One of the more unique aspects of the property is the pool. The home features an indoor, bone-shaped swimming pool that is a favorite of dogs visiting the property.

The home is located on 31 acres of land in the rural Hampden County community of Holland.

The question is, how do you bid our regular service for an indoor pool that is virtually guaranteed to have dogs regularly swimming in it? Think of having to pay extra attention to not just what the skimmer has caught, but what it isn’t catching. The potential for dog hair to clog filters, the insides of pipes and fittings, the drains and the filter system!

How about keeping the chemicals balanced with the oil from a dogs skin and fur? It’s not a matter of being outright yucky, but dogs do have a lot more going on that the homeowners kids in most regards. I read a few articles that compared a single dog in a swimming pool to have the same effect on the water as 50 people. Mutiple dogs … it’s like balancing a pool after a weekend kegger!

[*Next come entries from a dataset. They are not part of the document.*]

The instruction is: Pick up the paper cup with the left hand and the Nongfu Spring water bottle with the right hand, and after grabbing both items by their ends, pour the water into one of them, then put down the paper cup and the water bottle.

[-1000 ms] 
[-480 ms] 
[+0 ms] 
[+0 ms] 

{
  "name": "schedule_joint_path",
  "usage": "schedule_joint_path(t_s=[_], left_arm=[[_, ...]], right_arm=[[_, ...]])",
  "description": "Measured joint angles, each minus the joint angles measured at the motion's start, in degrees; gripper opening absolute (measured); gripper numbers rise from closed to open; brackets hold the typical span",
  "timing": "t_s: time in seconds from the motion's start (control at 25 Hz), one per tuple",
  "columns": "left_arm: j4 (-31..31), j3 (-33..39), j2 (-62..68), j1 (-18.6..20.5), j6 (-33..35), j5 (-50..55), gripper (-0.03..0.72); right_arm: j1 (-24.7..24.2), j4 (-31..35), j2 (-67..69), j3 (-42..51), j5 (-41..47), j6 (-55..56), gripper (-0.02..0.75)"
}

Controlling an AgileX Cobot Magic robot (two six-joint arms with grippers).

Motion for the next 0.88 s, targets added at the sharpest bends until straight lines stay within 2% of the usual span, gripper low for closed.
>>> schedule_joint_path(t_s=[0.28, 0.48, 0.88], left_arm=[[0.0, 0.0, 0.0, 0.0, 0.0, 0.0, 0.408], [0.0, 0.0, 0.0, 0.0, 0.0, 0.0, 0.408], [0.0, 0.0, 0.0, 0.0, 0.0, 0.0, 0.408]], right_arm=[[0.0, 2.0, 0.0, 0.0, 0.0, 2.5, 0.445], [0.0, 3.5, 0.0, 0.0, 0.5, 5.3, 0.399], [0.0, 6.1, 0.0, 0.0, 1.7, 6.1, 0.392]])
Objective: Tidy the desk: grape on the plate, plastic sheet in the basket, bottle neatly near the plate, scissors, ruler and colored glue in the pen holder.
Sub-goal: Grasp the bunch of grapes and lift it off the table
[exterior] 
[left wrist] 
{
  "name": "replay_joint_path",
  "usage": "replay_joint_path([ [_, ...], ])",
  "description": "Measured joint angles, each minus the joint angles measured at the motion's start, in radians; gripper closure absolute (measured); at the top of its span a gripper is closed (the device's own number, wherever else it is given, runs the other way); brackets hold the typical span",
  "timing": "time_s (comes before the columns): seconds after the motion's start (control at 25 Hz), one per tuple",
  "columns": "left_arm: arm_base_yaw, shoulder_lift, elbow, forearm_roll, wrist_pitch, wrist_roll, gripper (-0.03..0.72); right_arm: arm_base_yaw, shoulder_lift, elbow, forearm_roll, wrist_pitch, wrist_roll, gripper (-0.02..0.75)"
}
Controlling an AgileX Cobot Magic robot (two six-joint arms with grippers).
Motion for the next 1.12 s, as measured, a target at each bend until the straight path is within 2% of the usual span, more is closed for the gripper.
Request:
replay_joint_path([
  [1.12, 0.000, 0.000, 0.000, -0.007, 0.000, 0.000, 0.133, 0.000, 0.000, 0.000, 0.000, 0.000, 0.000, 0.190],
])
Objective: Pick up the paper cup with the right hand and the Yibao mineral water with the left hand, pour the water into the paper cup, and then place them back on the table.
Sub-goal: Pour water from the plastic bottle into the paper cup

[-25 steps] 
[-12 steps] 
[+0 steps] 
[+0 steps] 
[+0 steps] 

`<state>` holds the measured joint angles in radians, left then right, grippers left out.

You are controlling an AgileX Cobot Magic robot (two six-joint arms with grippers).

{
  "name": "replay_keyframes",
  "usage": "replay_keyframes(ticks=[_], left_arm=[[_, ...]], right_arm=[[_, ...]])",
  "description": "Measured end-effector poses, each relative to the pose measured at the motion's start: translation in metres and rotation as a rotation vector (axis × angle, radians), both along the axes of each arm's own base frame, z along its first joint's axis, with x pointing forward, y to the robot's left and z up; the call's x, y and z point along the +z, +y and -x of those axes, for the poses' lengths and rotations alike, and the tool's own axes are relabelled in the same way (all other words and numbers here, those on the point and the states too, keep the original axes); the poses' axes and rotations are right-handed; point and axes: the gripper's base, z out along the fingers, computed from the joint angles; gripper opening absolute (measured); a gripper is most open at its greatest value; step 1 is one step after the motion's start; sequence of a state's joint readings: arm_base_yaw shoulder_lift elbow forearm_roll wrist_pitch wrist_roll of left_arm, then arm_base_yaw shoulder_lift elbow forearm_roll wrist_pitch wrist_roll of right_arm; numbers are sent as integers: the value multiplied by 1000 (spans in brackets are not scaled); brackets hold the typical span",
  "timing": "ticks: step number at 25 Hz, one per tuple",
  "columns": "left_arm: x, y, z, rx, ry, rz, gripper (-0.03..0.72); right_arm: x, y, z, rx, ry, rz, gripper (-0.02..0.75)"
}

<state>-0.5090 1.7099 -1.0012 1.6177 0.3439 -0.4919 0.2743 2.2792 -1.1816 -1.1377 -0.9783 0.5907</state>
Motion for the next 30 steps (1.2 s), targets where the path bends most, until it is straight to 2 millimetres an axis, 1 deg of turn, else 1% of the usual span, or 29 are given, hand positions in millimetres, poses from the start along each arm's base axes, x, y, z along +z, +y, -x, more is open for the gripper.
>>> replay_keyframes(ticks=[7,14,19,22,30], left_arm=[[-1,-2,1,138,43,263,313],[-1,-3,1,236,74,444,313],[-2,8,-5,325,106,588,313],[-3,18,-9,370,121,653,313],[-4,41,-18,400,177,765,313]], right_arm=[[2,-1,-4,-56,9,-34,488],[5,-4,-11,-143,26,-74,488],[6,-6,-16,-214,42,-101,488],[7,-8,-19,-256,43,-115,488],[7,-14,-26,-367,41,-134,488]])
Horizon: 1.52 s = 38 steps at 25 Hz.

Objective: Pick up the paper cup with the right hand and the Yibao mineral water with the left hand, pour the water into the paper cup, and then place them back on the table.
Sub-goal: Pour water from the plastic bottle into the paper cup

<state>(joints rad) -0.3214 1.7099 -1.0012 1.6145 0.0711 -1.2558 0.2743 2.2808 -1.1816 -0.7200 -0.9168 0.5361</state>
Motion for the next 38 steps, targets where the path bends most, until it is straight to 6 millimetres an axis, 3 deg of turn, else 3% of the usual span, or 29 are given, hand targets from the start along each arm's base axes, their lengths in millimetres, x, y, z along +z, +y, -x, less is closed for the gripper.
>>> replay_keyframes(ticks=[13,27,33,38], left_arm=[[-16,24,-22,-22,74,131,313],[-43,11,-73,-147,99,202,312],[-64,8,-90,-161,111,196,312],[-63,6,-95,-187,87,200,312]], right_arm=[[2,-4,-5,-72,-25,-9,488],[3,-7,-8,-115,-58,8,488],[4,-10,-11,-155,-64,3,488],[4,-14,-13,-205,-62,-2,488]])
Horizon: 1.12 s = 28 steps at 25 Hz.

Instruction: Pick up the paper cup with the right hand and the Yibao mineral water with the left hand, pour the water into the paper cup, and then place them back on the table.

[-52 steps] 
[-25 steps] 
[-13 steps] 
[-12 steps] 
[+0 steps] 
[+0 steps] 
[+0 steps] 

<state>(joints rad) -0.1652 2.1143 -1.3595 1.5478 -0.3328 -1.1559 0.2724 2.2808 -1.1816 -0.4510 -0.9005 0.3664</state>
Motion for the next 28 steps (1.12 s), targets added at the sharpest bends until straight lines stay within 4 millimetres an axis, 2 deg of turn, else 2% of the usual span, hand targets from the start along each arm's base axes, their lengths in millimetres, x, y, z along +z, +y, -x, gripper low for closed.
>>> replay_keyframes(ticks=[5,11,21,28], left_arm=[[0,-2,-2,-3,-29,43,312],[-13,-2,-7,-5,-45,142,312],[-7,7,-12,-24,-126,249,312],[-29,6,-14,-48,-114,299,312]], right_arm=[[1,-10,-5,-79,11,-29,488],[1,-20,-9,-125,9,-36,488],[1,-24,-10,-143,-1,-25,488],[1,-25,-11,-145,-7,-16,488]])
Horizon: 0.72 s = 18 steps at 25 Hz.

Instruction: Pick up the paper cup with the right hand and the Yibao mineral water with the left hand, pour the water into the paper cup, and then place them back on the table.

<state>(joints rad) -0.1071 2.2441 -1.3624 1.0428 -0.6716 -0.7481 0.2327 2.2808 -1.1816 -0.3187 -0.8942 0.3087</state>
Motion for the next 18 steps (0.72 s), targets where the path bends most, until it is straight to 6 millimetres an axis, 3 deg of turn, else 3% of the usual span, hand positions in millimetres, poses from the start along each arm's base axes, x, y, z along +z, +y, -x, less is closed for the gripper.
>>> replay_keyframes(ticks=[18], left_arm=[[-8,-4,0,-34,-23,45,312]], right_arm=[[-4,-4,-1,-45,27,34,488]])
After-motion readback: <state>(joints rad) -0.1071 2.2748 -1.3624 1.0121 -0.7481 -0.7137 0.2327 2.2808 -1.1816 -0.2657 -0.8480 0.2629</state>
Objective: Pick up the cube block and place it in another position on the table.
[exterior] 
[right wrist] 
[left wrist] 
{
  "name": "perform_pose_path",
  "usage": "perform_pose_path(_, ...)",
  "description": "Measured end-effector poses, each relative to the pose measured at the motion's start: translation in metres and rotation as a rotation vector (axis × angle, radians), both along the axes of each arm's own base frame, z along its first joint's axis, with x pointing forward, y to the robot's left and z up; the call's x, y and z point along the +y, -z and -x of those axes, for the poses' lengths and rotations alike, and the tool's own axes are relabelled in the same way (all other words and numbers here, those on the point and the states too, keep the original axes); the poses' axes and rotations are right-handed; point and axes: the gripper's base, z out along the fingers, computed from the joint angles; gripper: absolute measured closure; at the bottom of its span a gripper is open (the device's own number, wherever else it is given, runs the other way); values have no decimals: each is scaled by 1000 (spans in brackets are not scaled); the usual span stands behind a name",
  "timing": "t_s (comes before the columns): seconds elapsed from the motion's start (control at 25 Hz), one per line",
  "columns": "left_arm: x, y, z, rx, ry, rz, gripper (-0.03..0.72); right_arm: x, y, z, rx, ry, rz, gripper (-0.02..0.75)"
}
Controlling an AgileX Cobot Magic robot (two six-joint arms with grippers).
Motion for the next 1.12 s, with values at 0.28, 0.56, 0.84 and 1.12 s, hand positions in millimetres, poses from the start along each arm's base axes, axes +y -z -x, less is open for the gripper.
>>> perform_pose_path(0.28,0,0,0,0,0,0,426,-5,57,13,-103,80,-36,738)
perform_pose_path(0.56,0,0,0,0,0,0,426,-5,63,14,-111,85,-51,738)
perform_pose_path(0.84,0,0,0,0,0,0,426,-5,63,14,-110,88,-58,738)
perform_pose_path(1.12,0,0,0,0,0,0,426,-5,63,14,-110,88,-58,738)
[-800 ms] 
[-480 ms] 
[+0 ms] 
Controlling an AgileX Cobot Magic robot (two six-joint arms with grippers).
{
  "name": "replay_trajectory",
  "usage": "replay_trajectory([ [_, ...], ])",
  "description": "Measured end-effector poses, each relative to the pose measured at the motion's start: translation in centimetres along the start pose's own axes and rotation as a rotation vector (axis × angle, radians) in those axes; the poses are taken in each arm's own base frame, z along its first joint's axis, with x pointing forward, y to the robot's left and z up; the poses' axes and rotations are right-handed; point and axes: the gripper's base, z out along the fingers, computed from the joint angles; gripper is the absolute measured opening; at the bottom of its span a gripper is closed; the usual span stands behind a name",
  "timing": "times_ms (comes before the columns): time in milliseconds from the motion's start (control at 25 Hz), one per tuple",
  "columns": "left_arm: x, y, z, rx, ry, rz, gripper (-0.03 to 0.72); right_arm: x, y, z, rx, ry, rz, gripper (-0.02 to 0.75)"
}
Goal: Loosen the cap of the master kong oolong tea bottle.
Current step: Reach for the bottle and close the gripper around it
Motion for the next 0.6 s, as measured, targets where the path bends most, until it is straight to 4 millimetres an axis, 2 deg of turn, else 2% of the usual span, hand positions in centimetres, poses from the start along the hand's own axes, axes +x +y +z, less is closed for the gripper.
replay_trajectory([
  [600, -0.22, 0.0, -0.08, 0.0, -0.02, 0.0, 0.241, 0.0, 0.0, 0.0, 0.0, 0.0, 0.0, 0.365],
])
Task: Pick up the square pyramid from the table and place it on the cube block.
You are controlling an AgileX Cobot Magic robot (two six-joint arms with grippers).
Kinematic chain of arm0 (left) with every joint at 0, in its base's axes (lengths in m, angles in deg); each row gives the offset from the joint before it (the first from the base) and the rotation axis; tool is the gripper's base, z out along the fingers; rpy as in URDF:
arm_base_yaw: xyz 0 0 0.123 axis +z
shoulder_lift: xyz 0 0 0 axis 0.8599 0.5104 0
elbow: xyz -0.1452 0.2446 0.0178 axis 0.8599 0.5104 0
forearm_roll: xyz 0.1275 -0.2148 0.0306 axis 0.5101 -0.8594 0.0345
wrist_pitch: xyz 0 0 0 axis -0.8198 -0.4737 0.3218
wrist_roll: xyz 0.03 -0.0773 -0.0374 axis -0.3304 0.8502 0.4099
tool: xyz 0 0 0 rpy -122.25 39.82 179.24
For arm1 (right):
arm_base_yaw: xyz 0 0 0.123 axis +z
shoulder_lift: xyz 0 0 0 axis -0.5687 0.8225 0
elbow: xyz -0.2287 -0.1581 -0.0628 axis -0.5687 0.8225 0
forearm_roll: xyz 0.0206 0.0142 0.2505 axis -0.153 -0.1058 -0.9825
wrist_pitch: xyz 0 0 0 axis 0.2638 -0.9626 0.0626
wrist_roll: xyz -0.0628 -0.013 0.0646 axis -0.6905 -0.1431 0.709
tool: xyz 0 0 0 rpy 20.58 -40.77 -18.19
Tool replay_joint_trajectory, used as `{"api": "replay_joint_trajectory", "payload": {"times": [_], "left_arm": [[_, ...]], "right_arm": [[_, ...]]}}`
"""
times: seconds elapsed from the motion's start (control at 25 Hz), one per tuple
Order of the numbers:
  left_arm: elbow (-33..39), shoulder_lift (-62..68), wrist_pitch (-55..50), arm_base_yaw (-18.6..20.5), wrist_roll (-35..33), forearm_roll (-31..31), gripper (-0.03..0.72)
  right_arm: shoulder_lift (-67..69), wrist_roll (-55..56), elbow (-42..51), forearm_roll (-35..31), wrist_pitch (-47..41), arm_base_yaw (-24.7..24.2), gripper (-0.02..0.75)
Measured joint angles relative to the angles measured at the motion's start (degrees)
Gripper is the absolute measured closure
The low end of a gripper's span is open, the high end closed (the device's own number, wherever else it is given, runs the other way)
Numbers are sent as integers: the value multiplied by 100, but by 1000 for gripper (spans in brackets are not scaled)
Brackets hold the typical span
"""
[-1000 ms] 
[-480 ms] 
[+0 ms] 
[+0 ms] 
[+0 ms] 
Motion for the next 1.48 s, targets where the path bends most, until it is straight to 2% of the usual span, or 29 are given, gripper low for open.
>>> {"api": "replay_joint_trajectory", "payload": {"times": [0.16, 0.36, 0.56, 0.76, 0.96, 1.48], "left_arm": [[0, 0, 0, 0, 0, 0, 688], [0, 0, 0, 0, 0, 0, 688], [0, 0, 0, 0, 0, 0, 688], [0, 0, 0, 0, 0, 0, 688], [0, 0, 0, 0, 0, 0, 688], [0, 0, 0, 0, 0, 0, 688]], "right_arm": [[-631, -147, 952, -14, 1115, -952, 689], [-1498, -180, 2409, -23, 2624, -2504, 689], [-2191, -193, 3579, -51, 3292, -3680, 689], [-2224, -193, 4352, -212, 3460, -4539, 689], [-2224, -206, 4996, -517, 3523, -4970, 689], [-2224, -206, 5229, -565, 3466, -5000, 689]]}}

Keep this in mind when you bid out weekly service.

Truth be told, not everyone in the world is going to come at a service tech with this kind of situation – but you want to keep your eyes open just the same. Does the lay of the land reveal a lot of dog toys around, or even IN the pool? It’s no joy for a vinyl liner either ; think of all the paws scraping into the liner. Maybe the owners don’t tell you about it, but the dog could spend as much time in the pool as they do, so you have to keep your eyes open to all potentials.

Does this mean an increase in service fees? Ask yourself if you’re vacuuming more dirt from the bottom of the pool. Are you using more than standard mixes of chemicals to keep the pool balanced? Are the results of the homeowners dogs keeping you on the job longer than necessary? Don’t be afraid to ask for a bump in fees to do the job right. After all, you are doing a job, and to do it right costs money. Woof!